1.4
August 3, 2019

The Unexpected Grief we all Need to Work Through.

I specialize in climate psychology.

My waiting list grows as more and more people seek treatment for eco-anxiety, eco-grief, and the entire range of emotional distress resulting from an awareness of our escalating climate crisis.

Mindfulness meditation is an essential part of my self-care as well as my work. I can’t imagine my life without the practices that support me in being present with my eyes, mind, and heart to the full gamut of life—the suffering and joy, the effort and repose, the solitude and engagement.

Today, there’s a wide array of teachings and styles of meditative practice available to more people than ever before. Recently, though, I’ve felt unsettled by some of these perspectives on mindfulness.

Some of the perspectives reveal a shadow side to mindfulness perpetuated by an incomplete understanding of what “present-moment awareness” really means. When it comes to climate change and other critical social issues, an incomplete practice can do more harm than good.

For beginners, a mindfulness practice often involves using a body-scan technique that draws our attention toward physical sensations and away from mental chatter. We’re guided to take note of our clothing’s texture on our skin, the pressure where our body meets the ground or chair, the temperature of the air, and the ambient sounds surrounding us—all ways our senses register their immediate and direct experience.

For many, this practice develops into a felt sense of quiet aliveness and even relief from life’s daily demands and our distracted minds. Holding a firm focus on our bodily sensations is a wonderful first step toward a deeper mindfulness practice, but if we stop here, the more profound context of mindfulness is often missing.

It’s great to learn how to cultivate calm, present-moment awareness through body sensations, but as an isolated experience, that’s like hearing a single musical note while blocking our awareness of the other tones that precede and follow. With this approach, we miss the song itself—its rhythmic patterns and melody. This body awareness practice can be mistakenly interpreted as the whole—as though all of reality is only what one is directly experiencing right here and now in the body.
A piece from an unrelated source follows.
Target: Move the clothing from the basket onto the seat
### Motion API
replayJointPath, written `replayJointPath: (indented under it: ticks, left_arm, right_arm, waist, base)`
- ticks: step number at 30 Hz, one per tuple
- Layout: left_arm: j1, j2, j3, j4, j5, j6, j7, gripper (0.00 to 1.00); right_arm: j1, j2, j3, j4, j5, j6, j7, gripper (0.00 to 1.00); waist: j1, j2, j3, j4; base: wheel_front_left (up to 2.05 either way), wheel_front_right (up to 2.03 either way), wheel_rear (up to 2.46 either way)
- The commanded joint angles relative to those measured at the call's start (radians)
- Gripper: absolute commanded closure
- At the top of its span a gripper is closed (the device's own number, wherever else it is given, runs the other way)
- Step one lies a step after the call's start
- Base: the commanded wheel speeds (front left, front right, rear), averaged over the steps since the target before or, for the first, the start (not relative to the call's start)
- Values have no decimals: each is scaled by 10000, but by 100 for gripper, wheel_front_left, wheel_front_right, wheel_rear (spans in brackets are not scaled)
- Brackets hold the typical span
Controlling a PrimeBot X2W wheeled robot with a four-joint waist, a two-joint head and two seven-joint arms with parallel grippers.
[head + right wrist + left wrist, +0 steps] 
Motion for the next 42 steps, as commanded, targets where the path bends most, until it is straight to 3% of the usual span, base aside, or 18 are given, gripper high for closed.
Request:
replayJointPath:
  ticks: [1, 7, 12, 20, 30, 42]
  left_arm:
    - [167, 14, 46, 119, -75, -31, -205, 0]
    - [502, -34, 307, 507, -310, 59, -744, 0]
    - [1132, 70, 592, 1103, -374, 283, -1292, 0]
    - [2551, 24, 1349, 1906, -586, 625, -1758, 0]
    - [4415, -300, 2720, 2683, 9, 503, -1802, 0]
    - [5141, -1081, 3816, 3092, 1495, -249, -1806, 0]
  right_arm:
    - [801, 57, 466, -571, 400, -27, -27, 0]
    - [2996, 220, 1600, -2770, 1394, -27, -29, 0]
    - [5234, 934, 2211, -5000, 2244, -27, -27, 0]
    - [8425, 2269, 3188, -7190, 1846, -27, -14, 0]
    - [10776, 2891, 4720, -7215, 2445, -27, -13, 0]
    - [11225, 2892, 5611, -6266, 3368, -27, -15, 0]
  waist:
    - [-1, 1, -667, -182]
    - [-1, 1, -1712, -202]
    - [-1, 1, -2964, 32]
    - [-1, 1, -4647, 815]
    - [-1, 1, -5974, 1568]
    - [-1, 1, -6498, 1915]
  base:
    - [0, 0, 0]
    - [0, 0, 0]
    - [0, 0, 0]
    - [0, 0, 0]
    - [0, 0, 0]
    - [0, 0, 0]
If a fiery meteor was plummeting toward the meditation hall, in this narrow form of awareness, it’s not “real” to us until it becomes a direct sensory experience. We don’t bring our awareness to it until we are, in fact, on fire. And perhaps, this is an apt metaphor for the kind of attention we pay—or don’t pay—to the escalating climate crisis.

One of the best-known teachers of mindfulness is Thich Nhat Hanh, or Thay as he’s called by his millions of followers around the world. In a 2003 interview, he said:

“Meditation is about the awareness of what is going on—not only in your body and in your feelings, but all around you.”

Present-moment awareness is both an immediate and expansive experience, and a mindfulness practice invites us to extend this far-reaching presence to all our life experiences—not just our direct sensations.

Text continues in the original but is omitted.